The answer must consist of every line from the data that holds "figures".

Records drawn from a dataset
┌──

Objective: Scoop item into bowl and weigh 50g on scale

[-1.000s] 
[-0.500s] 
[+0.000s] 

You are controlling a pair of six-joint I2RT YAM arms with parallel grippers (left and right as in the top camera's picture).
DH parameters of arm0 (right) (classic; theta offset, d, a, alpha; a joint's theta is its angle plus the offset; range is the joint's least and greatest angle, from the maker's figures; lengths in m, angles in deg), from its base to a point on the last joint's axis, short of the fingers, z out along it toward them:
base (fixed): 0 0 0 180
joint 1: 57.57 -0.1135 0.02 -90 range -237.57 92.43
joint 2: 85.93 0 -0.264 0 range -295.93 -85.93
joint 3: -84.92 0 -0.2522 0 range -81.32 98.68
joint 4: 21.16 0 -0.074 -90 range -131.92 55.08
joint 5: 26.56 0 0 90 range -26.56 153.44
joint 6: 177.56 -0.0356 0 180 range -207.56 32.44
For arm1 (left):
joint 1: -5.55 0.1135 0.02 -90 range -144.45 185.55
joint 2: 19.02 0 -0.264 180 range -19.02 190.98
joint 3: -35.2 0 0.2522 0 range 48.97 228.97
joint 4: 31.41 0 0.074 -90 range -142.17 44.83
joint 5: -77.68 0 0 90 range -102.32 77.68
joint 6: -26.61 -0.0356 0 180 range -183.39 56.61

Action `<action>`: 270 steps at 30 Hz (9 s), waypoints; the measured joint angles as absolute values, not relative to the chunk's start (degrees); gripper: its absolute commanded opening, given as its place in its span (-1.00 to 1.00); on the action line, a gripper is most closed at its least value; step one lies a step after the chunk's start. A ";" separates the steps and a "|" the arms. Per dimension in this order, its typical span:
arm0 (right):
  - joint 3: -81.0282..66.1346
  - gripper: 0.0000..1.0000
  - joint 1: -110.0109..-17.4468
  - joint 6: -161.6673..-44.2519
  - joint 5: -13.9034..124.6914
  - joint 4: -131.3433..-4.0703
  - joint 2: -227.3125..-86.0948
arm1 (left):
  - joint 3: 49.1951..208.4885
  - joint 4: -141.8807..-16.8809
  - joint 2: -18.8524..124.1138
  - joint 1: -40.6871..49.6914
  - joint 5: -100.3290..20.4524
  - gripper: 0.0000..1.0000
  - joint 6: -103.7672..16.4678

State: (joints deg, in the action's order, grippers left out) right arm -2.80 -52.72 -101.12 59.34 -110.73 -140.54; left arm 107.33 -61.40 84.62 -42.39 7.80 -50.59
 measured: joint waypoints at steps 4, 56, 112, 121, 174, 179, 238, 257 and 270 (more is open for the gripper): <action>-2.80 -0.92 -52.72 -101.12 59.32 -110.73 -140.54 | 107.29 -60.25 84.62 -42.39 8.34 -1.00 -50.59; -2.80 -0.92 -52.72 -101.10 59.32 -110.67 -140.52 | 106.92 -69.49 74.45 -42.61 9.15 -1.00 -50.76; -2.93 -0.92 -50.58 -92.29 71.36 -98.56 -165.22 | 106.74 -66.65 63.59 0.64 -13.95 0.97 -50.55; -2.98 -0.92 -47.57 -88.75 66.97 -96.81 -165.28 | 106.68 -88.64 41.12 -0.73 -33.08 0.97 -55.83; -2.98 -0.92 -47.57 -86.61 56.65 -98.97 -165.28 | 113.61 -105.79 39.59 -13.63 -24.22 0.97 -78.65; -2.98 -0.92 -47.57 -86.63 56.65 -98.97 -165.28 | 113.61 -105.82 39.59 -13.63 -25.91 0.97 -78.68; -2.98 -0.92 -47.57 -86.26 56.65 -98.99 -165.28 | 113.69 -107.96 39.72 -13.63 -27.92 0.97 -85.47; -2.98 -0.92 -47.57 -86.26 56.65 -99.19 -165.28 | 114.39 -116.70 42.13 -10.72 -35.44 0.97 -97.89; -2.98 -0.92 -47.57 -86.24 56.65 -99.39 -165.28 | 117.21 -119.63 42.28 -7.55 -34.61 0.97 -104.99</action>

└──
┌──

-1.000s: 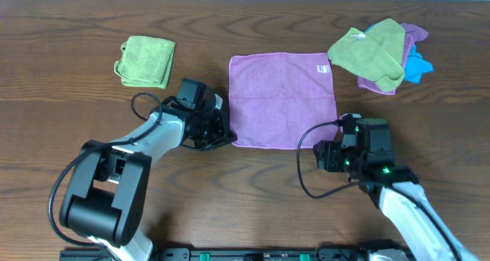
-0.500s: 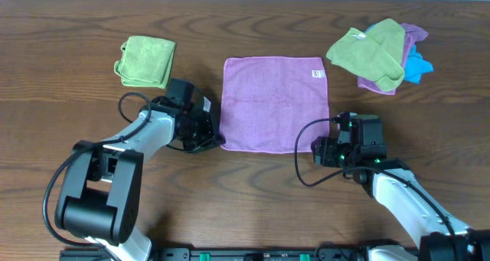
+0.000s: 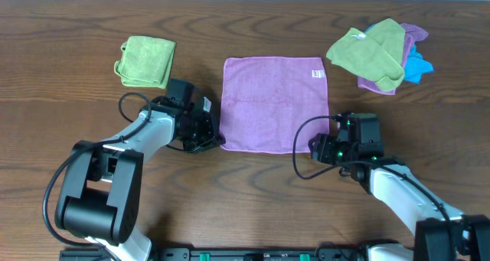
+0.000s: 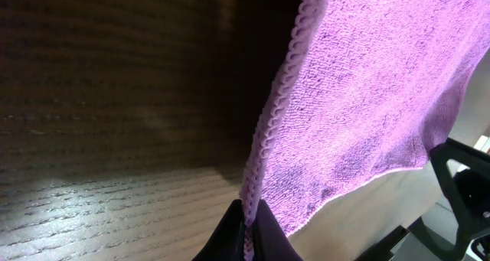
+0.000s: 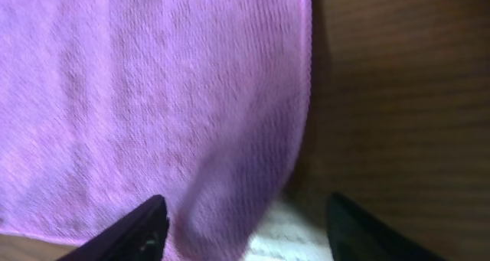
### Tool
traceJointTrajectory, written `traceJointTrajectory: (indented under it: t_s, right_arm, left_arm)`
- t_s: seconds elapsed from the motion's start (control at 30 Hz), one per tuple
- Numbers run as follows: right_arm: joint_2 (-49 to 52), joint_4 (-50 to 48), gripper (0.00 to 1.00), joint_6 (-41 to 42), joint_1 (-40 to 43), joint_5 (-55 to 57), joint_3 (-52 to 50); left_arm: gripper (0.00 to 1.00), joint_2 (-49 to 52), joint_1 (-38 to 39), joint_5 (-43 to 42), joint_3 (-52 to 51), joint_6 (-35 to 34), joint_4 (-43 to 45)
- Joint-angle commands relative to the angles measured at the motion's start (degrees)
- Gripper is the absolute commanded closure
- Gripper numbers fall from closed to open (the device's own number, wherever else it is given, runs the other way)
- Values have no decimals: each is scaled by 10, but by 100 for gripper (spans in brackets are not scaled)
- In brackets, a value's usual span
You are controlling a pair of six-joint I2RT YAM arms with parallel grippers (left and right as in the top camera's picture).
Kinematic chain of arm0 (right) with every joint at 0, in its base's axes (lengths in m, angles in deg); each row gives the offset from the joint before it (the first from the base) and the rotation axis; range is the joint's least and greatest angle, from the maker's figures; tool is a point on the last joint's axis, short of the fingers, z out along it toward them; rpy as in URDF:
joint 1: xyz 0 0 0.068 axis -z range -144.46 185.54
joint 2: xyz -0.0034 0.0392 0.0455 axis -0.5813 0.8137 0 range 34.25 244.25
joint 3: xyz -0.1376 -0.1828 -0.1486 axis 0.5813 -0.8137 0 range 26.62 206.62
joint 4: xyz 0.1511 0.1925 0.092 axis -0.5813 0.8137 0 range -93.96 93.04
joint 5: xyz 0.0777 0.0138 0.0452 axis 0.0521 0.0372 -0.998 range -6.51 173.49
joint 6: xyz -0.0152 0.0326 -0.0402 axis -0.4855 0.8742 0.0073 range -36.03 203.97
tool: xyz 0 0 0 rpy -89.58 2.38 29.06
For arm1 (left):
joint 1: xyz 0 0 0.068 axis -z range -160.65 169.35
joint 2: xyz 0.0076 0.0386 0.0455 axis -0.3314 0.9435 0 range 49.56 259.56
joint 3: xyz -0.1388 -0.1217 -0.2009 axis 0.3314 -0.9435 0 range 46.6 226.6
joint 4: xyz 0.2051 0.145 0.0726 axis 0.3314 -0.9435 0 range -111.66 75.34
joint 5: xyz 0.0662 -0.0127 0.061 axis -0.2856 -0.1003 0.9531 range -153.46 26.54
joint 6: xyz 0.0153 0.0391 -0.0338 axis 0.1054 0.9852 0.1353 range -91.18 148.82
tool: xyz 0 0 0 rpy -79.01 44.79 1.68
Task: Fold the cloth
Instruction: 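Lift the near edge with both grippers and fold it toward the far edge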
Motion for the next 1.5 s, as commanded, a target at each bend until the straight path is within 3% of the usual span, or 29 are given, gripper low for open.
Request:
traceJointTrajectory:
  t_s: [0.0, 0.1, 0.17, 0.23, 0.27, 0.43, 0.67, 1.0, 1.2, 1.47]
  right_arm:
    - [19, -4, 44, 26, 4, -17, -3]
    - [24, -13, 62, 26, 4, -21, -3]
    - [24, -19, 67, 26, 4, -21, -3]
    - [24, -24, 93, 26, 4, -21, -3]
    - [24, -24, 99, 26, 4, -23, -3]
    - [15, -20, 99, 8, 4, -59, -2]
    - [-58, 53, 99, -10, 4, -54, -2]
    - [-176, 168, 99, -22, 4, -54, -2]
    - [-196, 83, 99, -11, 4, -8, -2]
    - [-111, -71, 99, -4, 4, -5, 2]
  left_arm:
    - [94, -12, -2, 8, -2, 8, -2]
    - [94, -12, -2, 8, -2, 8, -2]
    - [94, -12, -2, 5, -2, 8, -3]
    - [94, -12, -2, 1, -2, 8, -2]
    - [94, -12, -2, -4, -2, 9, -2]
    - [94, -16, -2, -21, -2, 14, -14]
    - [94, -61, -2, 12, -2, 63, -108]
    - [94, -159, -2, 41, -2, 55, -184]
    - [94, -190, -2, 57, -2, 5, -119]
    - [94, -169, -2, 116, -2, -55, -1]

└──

SOLUTION FOR THIS PROBLEM:
DH parameters of arm0 (right) (classic; theta offset, d, a, alpha; a joint's theta is its angle plus the offset; range is the joint's least and greatest angle, from the maker's figures; lengths in m, angles in deg), from its base to a point on the last joint's axis, short of the fingers, z out along it toward them:
Kinematic chain of arm0 (right) with every joint at 0, in its base's axes (lengths in m, angles in deg); each row gives the offset from the joint before it (the first from the base) and the rotation axis; range is the joint's least and greatest angle, from the maker's figures; tool is a point on the last joint's axis, short of the fingers, z out along it toward them; rpy as in URDF:

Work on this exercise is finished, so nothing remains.